DiamondLightSource/workflows

Triggering authenticated workflows

DiamondJoseph opened this issue · 2 comments

Assuming:

  • There is a service called blueapi, which requires an authenticated request and creates "raw data"
  • There is a process called analysis, which generically consumes "raw data" and creates "processed data"
  • A user makes a request to blueapi to create "raw data" and knows they want a specific form of analysis to produce "processed data" either while blueapi is acting or afterwards.
  • To leverage the workflow system, the user should not need to manually create the analysis instance
  • The analysis instance should write data to the same visit as the raw data and request that spawned it
  • The analysis should be authorized to read only the raw data that it requires
sequenceDiagram
    actor Alice
    Note left of Alice: my_scan uses my_analysis
    Alice ->> +blueapi: run my_scan, visit=a1
    Note over Alice,blueapi: scope read data visit=a1
    Note over Alice,blueapi: scope write data visit=a1
    Note over Alice,blueapi: scope run my_analysis visit=a1

    participant raw as Raw Data Store<br>[via DataAPI]
    blueapi ->> raw: StartDocument runid=a1-1
    Note over blueapi,raw: AuthZ'd to write

    participant manager as Workflow Manager
    blueapi ->> manager: start my_analysis visit=a1 runid=a1-1
    Note over blueapi,manager: AuthZ'd to run
    
    create participant Analysis as my_analysis
    manager ->> +Analysis: creates
    Note over manager,Analysis: scope read data visit=a1
    Note over manager,Analysis: scope write data visit=a1
    
    opt Live Analysis
    Analysis ->> raw: fetch data so far
    raw ->> Analysis: 
    Note over Analysis,raw: AuthZ'd to read
    Analysis ->> processed: processed data
    Note over Analysis,processed: AuthZ'd to write

    loop until scan over
    blueapi ->> raw: Documents
    Analysis -->> raw: poll for new data
    Analysis ->> processed: processed data
    end
    blueapi ->> raw: StopDocument
    Analysis -->> raw: poll for new data
    Analysis ->> processed: processed data
    end
    opt Post Processing
    blueapi ->> raw: Documents
    blueapi ->> -raw: StopDocument
    Analysis ->> raw: fetch all data
    raw ->> Analysis:     
    Note over raw,Analysis: AuthZ'd to read
    end
    deactivate Analysis

    participant processed as Processed Data Store<br>[via DataAPI]
    destroy Analysis
    Analysis ->> processed: processed data
    Note over Analysis,processed: AuthZ'd to write

    Alice ->> raw: 
    raw ->> Alice: 
    Note over Alice,raw: AuthZ'd to read
    Alice ->> processed: 
    processed ->> Alice: 
    Note over Alice,processed: AuthZ'd to read
Loading

@callumforrester has thoughts about whether the live/at-rest processing should look the same or not:

DISCLAIMER: I'm not in data analysis and my knowledge may be out of date

this looks the same regardless of if it's post or live analysis.
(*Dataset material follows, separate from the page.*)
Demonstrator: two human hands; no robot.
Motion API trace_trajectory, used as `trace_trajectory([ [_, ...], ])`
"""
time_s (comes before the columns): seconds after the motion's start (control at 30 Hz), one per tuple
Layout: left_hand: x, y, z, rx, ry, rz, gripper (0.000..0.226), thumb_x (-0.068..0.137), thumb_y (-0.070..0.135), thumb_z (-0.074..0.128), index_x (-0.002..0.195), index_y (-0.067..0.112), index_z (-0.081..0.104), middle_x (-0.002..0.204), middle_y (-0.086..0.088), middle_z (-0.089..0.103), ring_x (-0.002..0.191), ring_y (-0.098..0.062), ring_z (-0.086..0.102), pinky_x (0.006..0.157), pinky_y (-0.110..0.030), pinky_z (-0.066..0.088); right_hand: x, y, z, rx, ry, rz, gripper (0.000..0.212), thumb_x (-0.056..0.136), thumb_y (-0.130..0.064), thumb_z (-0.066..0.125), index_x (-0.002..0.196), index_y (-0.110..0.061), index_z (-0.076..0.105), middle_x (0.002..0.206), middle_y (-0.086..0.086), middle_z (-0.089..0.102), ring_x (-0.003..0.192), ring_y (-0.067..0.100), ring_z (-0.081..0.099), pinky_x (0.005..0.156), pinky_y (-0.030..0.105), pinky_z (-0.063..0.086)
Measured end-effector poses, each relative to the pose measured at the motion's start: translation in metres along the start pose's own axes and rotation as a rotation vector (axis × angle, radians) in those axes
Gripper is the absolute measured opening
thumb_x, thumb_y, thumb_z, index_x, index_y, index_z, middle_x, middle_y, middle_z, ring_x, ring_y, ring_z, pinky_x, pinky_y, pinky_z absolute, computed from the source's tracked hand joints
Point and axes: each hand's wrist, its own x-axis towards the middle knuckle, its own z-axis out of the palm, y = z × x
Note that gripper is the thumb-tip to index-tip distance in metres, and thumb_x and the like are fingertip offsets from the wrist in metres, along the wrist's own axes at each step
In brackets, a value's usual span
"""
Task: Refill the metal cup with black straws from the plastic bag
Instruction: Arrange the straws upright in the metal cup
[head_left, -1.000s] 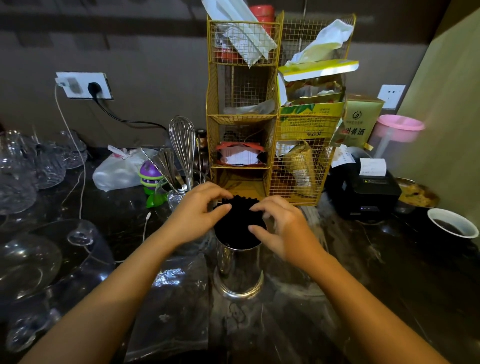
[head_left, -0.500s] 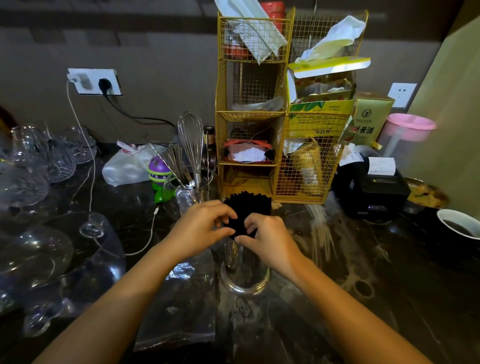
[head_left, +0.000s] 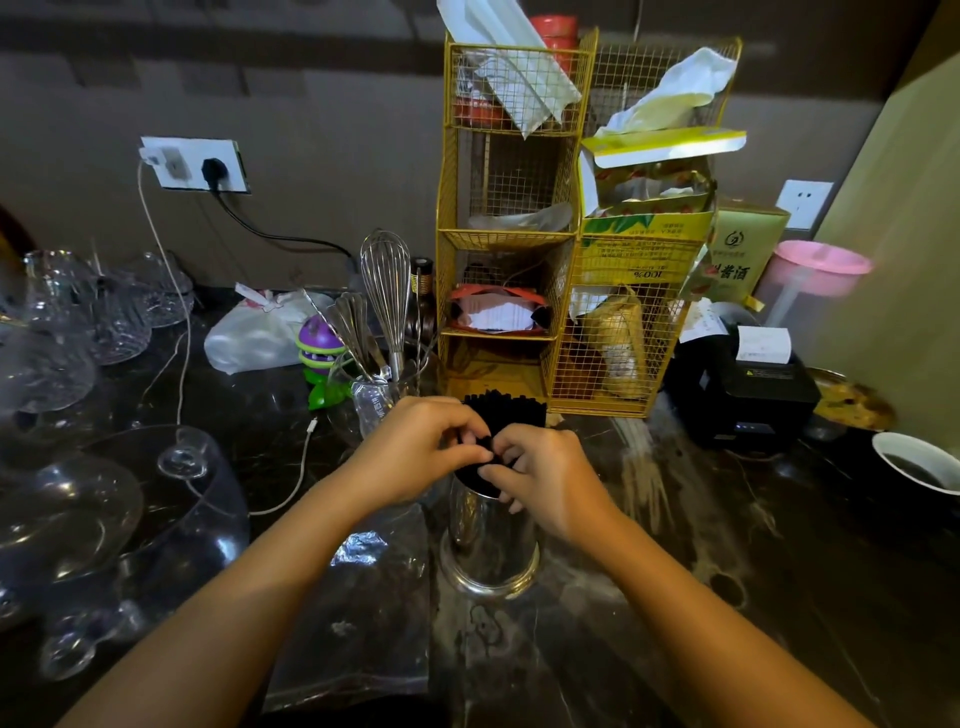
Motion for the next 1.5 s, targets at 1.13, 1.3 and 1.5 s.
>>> trace_trajectory([
  [1.13,0.049,0.062,-0.038,-0.631,0.460,0.026,0.016,0.077,0.023,0.060,0.064,0.016,0.065,0.052,0.008,0.066,0.048,-0.005,0.058,0.044,-0.013,0.043,0.014,-0.052,-0.136,0.897,0.770,-0.226,0.018,0.084,-0.007,0.055,0.071,-0.019,0.059,0.049,-0.010,0.065,0.052,0.001,0.061,0.052,0.011,0.050],
  [1.3,0.065,0.055,-0.032,-1.092,0.351,-0.147,0.023,0.067,0.033,0.057,0.081,0.020,0.068,0.077,0.006,0.076,0.082,-0.012,0.069,0.062,-0.018,0.056,0.023,-0.046,-0.093,1.239,0.717,-0.046,0.013,0.084,-0.003,0.054,0.074,-0.012,0.056,0.049,-0.007,0.064,0.052,0.003,0.063,0.050,0.013,0.052],
  [1.5,0.079,0.055,-0.036,-1.207,0.531,-0.177,0.019,0.085,0.014,0.051,0.071,0.012,0.064,0.063,0.003,0.074,0.067,-0.009,0.069,0.056,-0.017,0.055,0.027,-0.040,-0.060,1.365,0.622,0.143,0.010,0.082,0.000,0.055,0.076,-0.007,0.059,0.063,0.005,0.060,0.049,0.005,0.063,0.047,0.015,0.051],
])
Not quite, for post processing the code can and should be considerably simpler, no need to go through the data as if it is being streamed when it isn't, you want the code to say something like:

detector_data = data_api.get("saxs")[:]
return np.average(detector_data, axis=0)

This is especially important because (I believe) that most of our use cases are still for post processing rather than live processing, so we shouldn't introduce unnecessary complexity to the majority use case.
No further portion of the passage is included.